Question

A metallic right circular cone 20cm high and whose vertical angle is 90° is cut into two parts at the middle point of its axis by a plane parallel to base. If frustum so obtained bee
drawn into a wire of diameter
(1/16) cm find length of the wire?

Answer 1

Let VAB be the solid metallic right circular cone of height 20 cm. suppose this cone is cut by a plane parallel to its base of a point O' such that VO' = O'O i.e O' is the mid-point of VO. 

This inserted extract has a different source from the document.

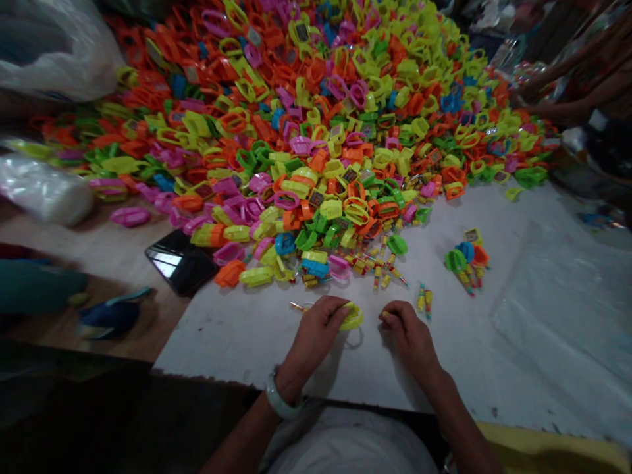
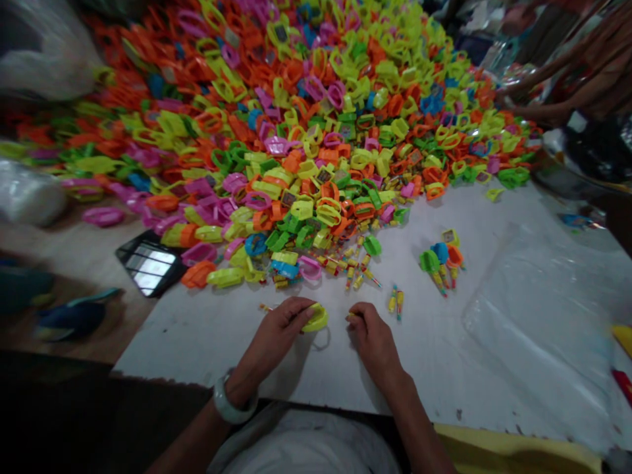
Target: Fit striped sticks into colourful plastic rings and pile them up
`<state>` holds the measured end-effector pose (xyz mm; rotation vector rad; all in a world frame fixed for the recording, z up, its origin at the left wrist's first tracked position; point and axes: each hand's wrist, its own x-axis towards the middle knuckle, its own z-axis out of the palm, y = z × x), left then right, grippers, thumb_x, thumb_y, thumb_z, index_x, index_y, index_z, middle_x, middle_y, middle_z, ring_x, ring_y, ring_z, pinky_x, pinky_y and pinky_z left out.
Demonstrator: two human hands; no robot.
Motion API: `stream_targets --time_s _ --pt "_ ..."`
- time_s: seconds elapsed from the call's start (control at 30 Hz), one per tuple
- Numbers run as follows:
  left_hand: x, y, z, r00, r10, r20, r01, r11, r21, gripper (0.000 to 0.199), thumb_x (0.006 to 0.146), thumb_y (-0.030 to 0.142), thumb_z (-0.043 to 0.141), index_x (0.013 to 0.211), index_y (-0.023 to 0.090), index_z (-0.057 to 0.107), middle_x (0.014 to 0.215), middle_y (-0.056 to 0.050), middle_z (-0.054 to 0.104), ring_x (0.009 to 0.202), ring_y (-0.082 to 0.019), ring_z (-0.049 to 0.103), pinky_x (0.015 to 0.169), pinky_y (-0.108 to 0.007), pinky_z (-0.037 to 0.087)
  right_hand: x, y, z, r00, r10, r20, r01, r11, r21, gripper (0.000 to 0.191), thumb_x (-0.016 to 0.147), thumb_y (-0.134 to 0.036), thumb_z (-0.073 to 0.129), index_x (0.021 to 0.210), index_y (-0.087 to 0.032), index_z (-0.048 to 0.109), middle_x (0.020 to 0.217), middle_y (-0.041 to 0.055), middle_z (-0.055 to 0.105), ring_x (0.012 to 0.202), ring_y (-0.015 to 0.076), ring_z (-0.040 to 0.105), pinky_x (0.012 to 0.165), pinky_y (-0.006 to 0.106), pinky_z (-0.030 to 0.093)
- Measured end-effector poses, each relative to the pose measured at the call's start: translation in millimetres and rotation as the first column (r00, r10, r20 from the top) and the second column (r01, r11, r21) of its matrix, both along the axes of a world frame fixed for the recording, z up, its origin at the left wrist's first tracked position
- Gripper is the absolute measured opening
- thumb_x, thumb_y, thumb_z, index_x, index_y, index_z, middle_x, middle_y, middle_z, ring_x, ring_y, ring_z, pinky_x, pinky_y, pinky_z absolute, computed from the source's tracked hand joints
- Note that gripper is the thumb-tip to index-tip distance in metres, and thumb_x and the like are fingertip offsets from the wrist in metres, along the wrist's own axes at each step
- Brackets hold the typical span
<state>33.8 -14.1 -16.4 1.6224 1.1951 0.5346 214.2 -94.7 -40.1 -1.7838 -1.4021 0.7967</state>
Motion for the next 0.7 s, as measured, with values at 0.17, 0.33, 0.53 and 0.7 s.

Let r₁ and r₂ be the radii of circular ends of the frustum ABB'A'

 

In triangle VOA we have

 tan 45° = `(OA)/(VO)`

 `rArr1=r_1/20`

`rArr r_1 = 20  cm`

Now, in Δ VO'A' we have 

tan`45^@=(O'A')/(VO')`

`rArr 1= r_2/10`

`rArr r_2 = 10  cm`

∴ volume of the frustum 

`=1/3pi(r_1^2+r_2^2+r_1r_2)h`

Volume of the frustum

`(pi)/3(20^2+10^2+20xx10)xx20`

`=(pi)/3(400+100+200)xx10`

`=700(pi)/3  cm^3`

 Let the length of the wire of 1/16 cm

diameter be l cm. then,

radius of wire = 1/32 cm

Volume of the metal used in wire `= (pil)/1024 cm^2`

Since the frustum is recast into a wire of lenght l cm and diameter 1/16 cm.

∴ Volume of the metal used in wire = Volume of the frustum

`rArr (pil)/1024 = 7000(pi)/3`

`rArr l/1024=7000/3`

`rArr l= 700/3xx1024`

= 2389333.33 cm

= 23893.33 m

Hence, the lenght of wire is 23893.33 m.